With one year of the Film and TV program here at COM under my belt, I’ve been thinking recently about the lessons I learned in the past year and how I can apply them as I move forward in my career here, and thought I would share a few with you.
Connections connections connections
If there is anything that is stressed in anyone’s not just film and TV but COM career in general, it is making connections. Connections to your peers, connections to your professors, and connections to people in the BU and Boston communities are so important, even if you don’t know exactly why at the exact moment. It could lead to a chance to get on set for a Prod 3 film, or an internship, or just a mentor to help you through your COM journey.
Initiative Over Skills
Film and TV is different than any other major here at BU, in that extracurricular experiences are equally important as classes to truly get the most of your experience in the program and find a job post-grad.
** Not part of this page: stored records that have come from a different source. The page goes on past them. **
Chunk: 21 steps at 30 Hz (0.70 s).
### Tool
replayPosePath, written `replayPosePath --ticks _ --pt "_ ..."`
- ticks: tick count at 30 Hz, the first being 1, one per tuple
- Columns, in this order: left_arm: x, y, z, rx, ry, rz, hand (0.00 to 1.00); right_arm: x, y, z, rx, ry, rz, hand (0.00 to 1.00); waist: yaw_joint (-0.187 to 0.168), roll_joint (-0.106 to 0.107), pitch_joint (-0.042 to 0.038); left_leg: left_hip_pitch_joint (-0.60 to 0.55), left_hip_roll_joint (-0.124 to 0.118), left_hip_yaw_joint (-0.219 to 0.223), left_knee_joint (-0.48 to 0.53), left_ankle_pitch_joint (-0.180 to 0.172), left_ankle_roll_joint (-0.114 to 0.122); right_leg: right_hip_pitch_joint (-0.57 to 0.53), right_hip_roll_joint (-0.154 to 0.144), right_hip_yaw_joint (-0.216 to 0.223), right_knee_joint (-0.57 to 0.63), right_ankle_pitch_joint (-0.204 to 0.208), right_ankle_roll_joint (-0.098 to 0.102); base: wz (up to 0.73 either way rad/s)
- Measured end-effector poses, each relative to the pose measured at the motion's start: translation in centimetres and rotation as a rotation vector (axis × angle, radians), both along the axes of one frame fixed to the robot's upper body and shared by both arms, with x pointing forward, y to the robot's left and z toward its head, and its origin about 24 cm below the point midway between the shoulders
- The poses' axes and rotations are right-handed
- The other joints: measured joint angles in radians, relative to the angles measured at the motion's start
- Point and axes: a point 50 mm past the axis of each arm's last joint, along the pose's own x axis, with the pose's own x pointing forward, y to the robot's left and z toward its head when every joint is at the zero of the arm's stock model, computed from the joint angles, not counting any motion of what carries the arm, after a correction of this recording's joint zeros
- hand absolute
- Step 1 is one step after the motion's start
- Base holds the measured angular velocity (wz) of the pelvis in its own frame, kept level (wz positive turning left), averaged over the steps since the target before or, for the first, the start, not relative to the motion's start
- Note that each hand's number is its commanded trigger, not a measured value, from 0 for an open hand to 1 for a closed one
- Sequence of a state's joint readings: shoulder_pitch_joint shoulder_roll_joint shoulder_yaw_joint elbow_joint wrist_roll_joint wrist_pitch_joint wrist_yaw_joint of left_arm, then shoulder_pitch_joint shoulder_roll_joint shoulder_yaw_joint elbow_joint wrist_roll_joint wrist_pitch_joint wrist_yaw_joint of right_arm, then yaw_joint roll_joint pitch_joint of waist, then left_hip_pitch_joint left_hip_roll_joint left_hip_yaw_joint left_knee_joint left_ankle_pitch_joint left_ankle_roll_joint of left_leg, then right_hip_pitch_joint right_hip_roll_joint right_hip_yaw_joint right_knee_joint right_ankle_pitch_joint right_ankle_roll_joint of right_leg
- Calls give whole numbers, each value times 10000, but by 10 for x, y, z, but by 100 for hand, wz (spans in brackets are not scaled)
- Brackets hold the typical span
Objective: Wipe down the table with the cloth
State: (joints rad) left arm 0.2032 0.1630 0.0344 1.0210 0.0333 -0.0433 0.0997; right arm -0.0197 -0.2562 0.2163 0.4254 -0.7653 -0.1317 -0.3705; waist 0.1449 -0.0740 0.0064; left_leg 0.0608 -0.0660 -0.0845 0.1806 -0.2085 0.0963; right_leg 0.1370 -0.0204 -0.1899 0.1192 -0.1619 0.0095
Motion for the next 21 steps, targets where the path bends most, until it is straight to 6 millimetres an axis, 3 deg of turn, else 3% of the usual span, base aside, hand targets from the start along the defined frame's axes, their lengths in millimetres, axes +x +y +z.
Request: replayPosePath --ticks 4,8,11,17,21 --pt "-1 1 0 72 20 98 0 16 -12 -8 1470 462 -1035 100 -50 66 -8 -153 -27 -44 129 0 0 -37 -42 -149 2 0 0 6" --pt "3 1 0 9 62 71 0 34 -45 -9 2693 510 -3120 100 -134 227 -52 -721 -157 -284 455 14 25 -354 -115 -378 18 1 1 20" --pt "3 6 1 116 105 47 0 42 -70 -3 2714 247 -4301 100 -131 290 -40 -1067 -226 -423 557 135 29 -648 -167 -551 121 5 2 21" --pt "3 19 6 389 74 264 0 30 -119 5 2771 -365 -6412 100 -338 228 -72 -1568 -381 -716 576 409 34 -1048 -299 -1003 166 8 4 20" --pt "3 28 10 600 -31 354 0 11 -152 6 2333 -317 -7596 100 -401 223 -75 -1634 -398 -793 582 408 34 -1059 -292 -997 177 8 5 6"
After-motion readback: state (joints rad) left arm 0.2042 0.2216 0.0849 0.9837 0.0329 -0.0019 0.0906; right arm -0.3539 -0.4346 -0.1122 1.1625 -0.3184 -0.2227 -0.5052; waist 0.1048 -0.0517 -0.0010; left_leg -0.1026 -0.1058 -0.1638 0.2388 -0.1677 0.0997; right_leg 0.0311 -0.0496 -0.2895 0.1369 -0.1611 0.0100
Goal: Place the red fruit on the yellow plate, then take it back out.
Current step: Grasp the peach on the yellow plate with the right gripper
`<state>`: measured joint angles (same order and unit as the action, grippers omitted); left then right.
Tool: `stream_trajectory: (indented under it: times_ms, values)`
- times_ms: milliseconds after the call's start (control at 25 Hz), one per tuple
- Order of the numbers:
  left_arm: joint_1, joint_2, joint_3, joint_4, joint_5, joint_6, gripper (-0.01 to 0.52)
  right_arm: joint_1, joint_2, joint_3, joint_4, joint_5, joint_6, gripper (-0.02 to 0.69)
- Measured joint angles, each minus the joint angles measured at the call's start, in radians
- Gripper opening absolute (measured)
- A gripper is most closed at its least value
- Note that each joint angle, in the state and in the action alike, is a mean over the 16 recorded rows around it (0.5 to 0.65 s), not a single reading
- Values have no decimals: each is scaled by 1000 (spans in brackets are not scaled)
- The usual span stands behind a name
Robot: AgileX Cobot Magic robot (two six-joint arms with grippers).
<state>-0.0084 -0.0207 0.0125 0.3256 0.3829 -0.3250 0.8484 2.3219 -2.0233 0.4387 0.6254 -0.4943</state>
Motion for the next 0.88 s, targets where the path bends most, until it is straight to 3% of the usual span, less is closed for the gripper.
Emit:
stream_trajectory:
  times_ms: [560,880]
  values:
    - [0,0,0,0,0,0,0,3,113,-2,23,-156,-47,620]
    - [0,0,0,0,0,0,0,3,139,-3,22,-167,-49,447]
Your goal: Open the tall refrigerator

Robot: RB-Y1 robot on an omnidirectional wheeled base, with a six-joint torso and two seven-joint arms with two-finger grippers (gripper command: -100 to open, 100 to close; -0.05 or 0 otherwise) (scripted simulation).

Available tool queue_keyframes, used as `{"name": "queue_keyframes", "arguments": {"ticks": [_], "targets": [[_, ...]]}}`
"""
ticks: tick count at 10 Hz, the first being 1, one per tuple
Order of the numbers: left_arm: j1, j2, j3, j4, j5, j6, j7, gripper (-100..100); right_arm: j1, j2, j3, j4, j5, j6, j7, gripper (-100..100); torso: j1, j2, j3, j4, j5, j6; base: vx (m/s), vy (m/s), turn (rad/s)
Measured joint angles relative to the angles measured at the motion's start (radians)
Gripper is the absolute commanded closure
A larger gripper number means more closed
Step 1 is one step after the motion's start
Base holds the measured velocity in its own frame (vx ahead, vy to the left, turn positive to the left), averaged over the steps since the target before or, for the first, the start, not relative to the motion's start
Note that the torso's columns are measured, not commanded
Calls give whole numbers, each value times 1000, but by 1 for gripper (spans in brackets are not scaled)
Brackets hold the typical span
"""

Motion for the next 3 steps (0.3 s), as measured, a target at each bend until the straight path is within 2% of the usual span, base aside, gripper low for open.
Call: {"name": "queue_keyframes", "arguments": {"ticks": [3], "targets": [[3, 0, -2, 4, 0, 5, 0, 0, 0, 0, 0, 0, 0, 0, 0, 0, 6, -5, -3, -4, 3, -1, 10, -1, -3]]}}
As a result, there are a hundred different opportunities to pursue extracurriculars and get experience outside of the classroom, whether it’s through BUTV10, short film clubs, film festivals, or other personal projects. However, there is one thing that stops a lot of people from jumping into these activities: they don’t think they have the skills. And this is a completely legitimate concern, as it can be scary to go onto a set with no previous experience. But the secret to this is that although skills help a lot, all anyone is looking for here is initiative. Initiative, wanting to be there and showing up day in and day out will always get you where you want to be at COM and along the way you’ll gain skills that will open you up to even more opportunities. All you have to do is take the first step. Personally, I started BUTV10 last year working for COED as a writer with not previous writing experience, and Bay State as a Production Assistant having never been on set before. And as a result of showing initiative and wanting to be there, I was able to produce COED this semester after a year of writing for the show and will be producing Bay State next semester after a year and a half of showing up and just trying to learn a little bit each time I got on set.
Be Honest with Yourself
Film and TV is overwhelming and broad. There are a hundred things you can do in this crazy industry we’re getting ourselves into, and sometimes it can be a challenge deciding which tracks you want to take. The key is to be honest with yourself and let yourself actually get a feel for what you think is right. Personally, I started out hearing about all the great things that are involved in production and how amazing cinematography was and so I told myself that would be the track I would take and that would be it. But a year in, I have come to realize that really, I am more of a writer and producer than a hands-on production filmmaker. And honestly, that took awhile for me to admit. It can be tough to shift and re-evaluate after you are so certain something is right for you, but in the long-run you are going to be so much better off. So if you discover that something really isn’t for you, just be honest with yourself and make the shift. It may seem stressful at the moment, but you’ll be happier in the long-run.